2. DO place your own phone calls. Or if you absolutely need to have someone else place a call for you, at least be ready when the person you called gets on the line. It’s legendary bad taste to get a call from someone’s assistant and then be put on hold to await Mr./Ms. Self-Important.

3. DO handle delivering bad news yourself. Not able to deliver a product on time? Canceling an agreement? Best to give it yourself when at all possible. Having someone else give your bad news is what Telephone Doctor calls “distance induced bravery.” If you have a job that entails delivering ‘not so good news,’ learn how to do it yourself rather than passing it off.

4. DO identify yourself when picking up the phone. (Even when you know who it is.) “Hello” isn’t exactly a business greeting on the phone. Everyone likes to know who they’re talking with . . . don’t you? “Hi, this is Bob” will work just fine.

5. DO expect voice mail. Expect your called party not to be available. “Be prepared” is not only for the Boy Scouts. It’s for all businesses. Be prepared to leave a detailed message with full disclosure of who you are and how to reach you.

BONUS TIP: Leave your phone number twice . . . and slowly.

6. DON’T make employees lie to your callers by having them say you’re not there when you are. Or in a meeting when you’re not. FACE the music. Or better yet, TRAIN your staff to handle the call. “Sam is in the office; however, he’s unavailable.” Then they should offer assistance. It’s much healthier than fibbing.

7. DON’T be too busy to be nice. We’re all busy. Being busy does not give you carte blanch to be rude.

8. DON’T hide behind voice mail. It was not intended as a screening device or to warehouse calls.

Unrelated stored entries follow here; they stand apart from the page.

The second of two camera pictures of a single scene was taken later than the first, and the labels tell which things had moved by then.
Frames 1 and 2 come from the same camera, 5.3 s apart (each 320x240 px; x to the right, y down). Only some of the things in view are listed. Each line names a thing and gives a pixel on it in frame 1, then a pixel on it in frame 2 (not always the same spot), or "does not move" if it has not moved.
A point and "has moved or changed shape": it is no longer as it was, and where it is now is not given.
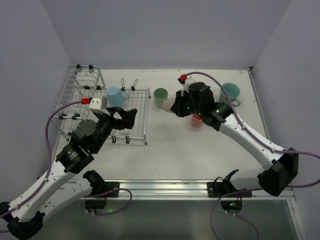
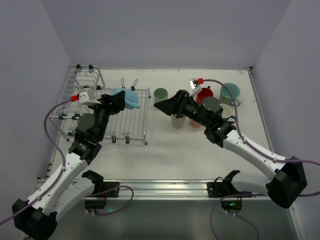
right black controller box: (233, 205) does not move
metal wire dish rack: (82, 94) does not move
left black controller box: (96, 204) does not move
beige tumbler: (167, 104) has moved or changed shape
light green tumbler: (160, 94) does not move
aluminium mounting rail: (174, 190) does not move
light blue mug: (116, 97) has moved or changed shape
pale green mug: (232, 91) does not move
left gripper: (111, 119) -> (109, 101)
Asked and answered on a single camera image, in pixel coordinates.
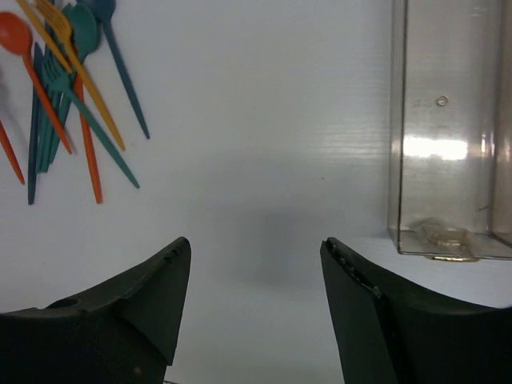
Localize clear container left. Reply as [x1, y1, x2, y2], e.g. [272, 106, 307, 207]
[387, 1, 511, 262]

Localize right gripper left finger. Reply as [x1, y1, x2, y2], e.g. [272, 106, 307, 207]
[1, 237, 191, 383]

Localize yellow spoon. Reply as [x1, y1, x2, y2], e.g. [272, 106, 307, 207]
[16, 0, 73, 73]

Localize dark blue knife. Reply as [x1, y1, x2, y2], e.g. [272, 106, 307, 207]
[26, 42, 45, 206]

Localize teal spoon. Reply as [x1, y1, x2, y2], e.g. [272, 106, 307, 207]
[49, 3, 98, 166]

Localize yellow fork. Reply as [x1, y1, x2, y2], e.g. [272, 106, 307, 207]
[33, 1, 125, 150]

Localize orange spoon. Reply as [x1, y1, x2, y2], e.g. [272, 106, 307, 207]
[1, 11, 72, 154]

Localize dark blue spoon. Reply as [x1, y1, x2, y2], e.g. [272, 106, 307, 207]
[82, 0, 150, 139]

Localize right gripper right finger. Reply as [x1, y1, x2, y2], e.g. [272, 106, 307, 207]
[320, 238, 511, 383]

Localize teal fork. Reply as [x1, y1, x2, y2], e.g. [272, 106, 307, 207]
[42, 58, 140, 189]

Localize orange fork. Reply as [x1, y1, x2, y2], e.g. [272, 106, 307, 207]
[0, 122, 25, 185]

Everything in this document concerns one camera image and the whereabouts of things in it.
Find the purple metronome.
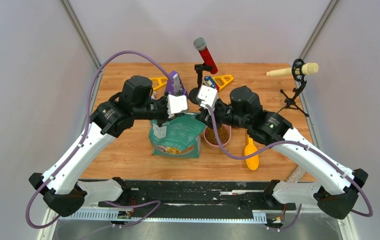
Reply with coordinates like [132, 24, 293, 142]
[164, 71, 189, 98]

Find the yellow green toy triangle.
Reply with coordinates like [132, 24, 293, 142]
[150, 76, 168, 91]

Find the silver glitter microphone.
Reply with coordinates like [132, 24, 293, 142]
[286, 166, 306, 183]

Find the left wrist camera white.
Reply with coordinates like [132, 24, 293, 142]
[167, 94, 189, 119]

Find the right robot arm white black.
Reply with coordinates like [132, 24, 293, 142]
[190, 85, 373, 220]

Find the blue white toy car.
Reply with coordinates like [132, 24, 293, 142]
[203, 76, 217, 89]

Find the brown pet food kibble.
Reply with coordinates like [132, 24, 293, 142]
[204, 126, 230, 146]

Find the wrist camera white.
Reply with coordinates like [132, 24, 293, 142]
[196, 85, 218, 109]
[167, 94, 189, 119]

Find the black round-base mic stand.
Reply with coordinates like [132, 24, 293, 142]
[189, 63, 213, 105]

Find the yellow orange toy triangle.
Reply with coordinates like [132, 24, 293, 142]
[213, 74, 234, 92]

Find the yellow scoop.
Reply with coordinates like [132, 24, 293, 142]
[244, 135, 260, 171]

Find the red glitter microphone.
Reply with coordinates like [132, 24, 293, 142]
[193, 37, 218, 74]

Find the cream microphone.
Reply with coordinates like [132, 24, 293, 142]
[266, 62, 319, 77]

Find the pink cat-ear pet bowl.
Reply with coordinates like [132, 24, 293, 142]
[203, 124, 232, 149]

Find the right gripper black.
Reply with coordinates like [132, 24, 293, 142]
[196, 98, 250, 129]

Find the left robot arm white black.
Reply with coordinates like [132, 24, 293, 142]
[29, 75, 172, 217]

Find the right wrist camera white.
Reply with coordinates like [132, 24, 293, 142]
[196, 85, 218, 109]

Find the green pet food bag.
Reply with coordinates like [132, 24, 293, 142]
[148, 114, 206, 159]

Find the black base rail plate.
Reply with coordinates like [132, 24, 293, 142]
[112, 180, 296, 220]

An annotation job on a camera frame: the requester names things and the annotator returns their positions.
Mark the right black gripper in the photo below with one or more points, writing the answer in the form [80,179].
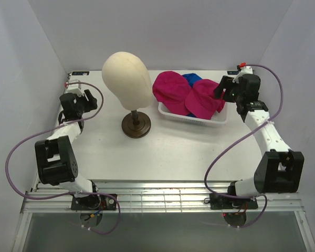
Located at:
[225,83]

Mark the cream foam mannequin head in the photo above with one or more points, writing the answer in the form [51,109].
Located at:
[127,77]

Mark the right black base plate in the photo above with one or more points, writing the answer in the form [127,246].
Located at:
[219,203]

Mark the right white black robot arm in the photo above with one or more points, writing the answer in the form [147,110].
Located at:
[280,168]

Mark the pink cap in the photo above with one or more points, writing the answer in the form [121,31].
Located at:
[201,101]
[172,89]

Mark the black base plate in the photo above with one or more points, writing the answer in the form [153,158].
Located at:
[93,202]
[219,203]

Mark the white plastic basket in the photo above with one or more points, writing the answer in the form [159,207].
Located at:
[216,120]

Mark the blue cap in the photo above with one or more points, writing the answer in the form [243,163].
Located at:
[191,78]

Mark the brown round wooden stand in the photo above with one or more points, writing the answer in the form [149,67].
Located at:
[136,124]

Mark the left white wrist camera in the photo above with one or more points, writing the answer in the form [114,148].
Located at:
[74,87]

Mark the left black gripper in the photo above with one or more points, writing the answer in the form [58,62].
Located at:
[91,104]

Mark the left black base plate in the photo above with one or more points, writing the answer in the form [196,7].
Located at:
[93,202]

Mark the aluminium rail frame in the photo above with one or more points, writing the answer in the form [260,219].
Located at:
[164,170]

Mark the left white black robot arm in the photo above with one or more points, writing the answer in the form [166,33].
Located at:
[56,161]

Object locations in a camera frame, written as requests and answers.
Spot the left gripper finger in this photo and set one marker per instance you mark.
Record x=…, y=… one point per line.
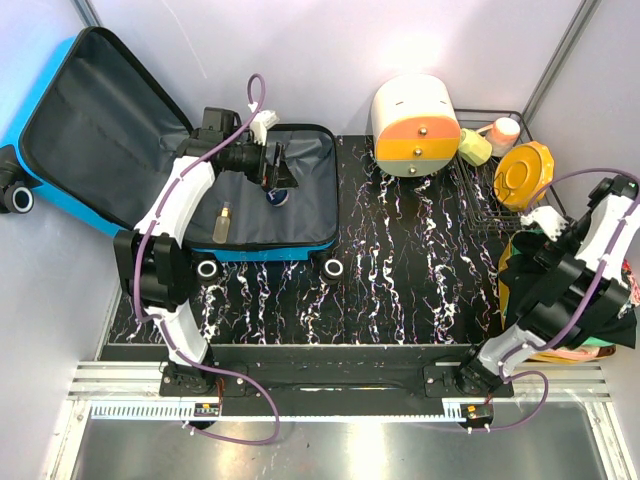
x=278, y=160
x=280, y=177

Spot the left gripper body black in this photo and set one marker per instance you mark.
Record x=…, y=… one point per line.
x=249, y=159

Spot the dark blue round jar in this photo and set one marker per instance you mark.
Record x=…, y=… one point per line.
x=277, y=197

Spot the frosted gold spray bottle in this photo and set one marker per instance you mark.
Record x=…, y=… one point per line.
x=222, y=224

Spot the blue fish-print suitcase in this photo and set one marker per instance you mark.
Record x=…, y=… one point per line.
x=97, y=136

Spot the yellow plastic basket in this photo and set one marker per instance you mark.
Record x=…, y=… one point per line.
x=504, y=295

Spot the pink floral cloth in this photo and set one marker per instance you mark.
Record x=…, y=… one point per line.
x=583, y=353

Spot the green tie-dye cloth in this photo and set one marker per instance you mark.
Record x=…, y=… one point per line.
x=596, y=342

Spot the black clothes pile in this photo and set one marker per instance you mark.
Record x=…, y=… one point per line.
x=559, y=300

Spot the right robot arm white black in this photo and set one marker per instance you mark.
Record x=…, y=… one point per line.
x=601, y=238

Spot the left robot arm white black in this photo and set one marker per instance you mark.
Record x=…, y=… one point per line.
x=153, y=263

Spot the white drawer cabinet with orange drawers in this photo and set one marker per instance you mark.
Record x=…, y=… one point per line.
x=415, y=129

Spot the black marble pattern mat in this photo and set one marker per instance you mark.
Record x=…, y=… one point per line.
x=415, y=271

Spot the green faceted cup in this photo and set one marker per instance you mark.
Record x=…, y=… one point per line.
x=473, y=147

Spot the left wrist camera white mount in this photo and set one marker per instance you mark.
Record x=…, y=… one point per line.
x=262, y=122

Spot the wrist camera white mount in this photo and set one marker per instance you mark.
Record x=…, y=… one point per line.
x=551, y=222
x=262, y=122

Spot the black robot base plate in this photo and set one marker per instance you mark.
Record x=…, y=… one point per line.
x=427, y=371

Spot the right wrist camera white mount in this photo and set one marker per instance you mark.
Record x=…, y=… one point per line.
x=551, y=222

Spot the aluminium rail frame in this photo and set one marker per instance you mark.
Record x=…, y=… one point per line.
x=338, y=434

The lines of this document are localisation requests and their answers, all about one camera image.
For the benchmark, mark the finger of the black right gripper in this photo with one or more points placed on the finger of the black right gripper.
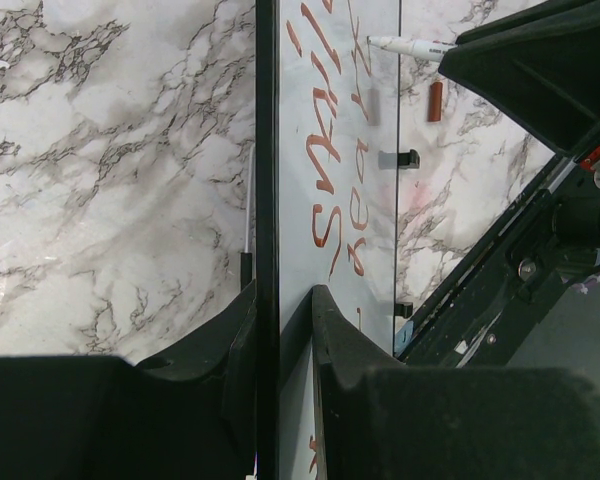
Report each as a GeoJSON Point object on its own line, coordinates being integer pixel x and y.
{"type": "Point", "coordinates": [541, 67]}

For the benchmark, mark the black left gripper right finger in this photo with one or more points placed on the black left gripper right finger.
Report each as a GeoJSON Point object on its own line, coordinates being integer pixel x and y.
{"type": "Point", "coordinates": [377, 418]}

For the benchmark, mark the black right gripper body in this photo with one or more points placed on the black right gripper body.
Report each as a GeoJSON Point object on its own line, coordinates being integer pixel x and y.
{"type": "Point", "coordinates": [573, 248]}

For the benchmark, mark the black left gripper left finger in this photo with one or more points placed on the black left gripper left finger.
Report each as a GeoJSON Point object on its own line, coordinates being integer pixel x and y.
{"type": "Point", "coordinates": [186, 412]}

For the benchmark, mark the red marker cap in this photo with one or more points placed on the red marker cap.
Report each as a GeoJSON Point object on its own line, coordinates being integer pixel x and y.
{"type": "Point", "coordinates": [434, 112]}

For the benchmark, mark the red capped whiteboard marker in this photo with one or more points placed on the red capped whiteboard marker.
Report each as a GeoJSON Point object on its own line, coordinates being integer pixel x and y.
{"type": "Point", "coordinates": [433, 51]}

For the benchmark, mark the white whiteboard black frame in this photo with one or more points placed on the white whiteboard black frame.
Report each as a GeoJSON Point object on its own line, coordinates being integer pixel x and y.
{"type": "Point", "coordinates": [326, 200]}

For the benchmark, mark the black front mounting rail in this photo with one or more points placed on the black front mounting rail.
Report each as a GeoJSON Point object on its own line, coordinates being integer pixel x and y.
{"type": "Point", "coordinates": [482, 312]}

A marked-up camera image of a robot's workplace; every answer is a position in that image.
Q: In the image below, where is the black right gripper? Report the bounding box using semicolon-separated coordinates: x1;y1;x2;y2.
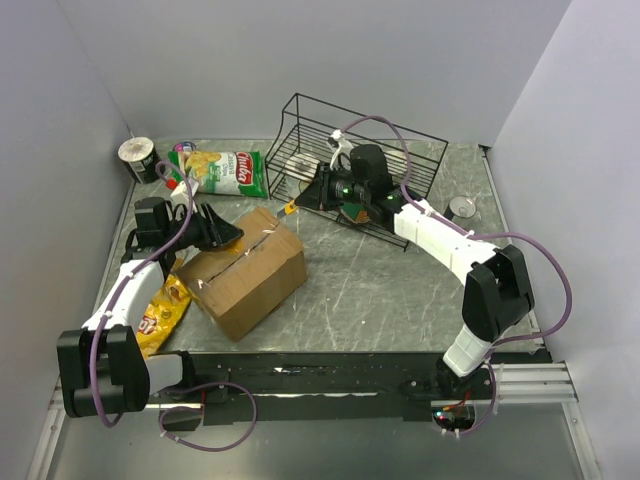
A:
294;164;370;213

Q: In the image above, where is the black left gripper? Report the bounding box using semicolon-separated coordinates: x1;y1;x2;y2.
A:
162;202;242;252

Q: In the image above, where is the brown cardboard express box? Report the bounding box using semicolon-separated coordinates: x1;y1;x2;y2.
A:
178;207;308;342

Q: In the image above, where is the yellow utility knife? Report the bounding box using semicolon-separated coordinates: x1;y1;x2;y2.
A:
276;200;298;219

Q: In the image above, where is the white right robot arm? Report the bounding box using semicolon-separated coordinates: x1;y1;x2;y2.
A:
294;144;535;399

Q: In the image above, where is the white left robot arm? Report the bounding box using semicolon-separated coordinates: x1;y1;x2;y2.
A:
56;197;244;424

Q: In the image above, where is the green lid jar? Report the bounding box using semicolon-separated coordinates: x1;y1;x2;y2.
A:
340;205;370;224

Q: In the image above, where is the green white chips bag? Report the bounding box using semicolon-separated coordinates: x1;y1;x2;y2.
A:
168;150;269;198

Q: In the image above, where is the white lid can in rack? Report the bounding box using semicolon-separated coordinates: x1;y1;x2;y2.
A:
285;153;319;197

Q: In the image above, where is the yellow chips bag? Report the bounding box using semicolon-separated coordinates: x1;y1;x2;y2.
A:
136;274;192;358

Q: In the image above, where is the silver top tin can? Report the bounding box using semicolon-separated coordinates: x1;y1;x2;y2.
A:
445;196;477;220

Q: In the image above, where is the black can white lid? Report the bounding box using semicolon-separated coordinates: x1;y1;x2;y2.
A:
117;137;159;184

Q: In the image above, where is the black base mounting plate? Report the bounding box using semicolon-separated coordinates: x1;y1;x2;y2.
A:
137;350;551;427

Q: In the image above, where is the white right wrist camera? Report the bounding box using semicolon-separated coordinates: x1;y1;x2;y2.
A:
327;129;354;170

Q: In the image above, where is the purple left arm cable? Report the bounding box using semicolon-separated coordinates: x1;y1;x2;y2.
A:
87;160;199;429

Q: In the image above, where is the black wire basket rack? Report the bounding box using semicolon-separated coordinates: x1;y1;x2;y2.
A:
265;93;449;249

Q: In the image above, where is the aluminium rail frame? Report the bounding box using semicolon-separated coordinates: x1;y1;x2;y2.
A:
29;351;602;479

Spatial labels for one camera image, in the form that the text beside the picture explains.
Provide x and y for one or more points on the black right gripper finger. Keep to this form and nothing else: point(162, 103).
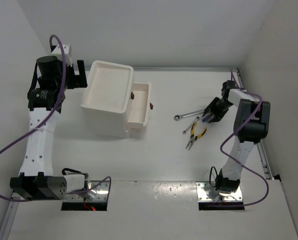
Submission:
point(211, 106)
point(215, 118)

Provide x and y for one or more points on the yellow needle nose pliers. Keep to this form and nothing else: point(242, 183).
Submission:
point(194, 136)

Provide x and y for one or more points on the white drawer cabinet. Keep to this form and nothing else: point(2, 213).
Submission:
point(106, 100)

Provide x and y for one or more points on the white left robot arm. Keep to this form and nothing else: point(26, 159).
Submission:
point(35, 181)

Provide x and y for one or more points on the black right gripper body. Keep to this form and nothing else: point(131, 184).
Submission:
point(220, 108)

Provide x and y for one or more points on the small combination wrench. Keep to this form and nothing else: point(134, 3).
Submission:
point(189, 127)

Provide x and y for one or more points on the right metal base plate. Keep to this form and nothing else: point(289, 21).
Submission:
point(207, 194)

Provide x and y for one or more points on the aluminium frame rail left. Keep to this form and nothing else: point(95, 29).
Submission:
point(8, 220)

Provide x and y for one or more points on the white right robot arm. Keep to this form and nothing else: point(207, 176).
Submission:
point(250, 127)

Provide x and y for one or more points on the blue handled screwdriver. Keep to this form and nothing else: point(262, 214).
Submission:
point(207, 118)

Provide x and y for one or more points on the white drawer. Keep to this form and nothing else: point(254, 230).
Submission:
point(140, 106)

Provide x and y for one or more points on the large ratchet wrench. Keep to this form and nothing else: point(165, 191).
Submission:
point(181, 116)

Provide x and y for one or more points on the white front cover board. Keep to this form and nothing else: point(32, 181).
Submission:
point(155, 210)

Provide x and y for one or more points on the metal base plate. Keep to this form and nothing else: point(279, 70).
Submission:
point(97, 195)
point(207, 194)

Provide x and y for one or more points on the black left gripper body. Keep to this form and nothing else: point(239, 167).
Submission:
point(75, 81)

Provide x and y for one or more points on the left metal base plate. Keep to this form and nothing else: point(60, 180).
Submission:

9. DON’T use a speakerphone when picking up the phone on an initial greeting. Echo-y voices should not be the first thing a caller hears. If you need to use a speakerphone, always ask if they mind being on the speakerphone.

10. DON’T make a full-blown sales presentation on a cell phone while in the car. Too much chance for distraction; and of course, an accident. And do I need to remind you? Don’t TEXT while driving.

BONUS TIP: DON’T leave bad news on voice mail. It’s best to leave a message saying you need to discuss a situation about the delivery (or whatever). Leaving bad news on voice mail is again, distance induced bravery.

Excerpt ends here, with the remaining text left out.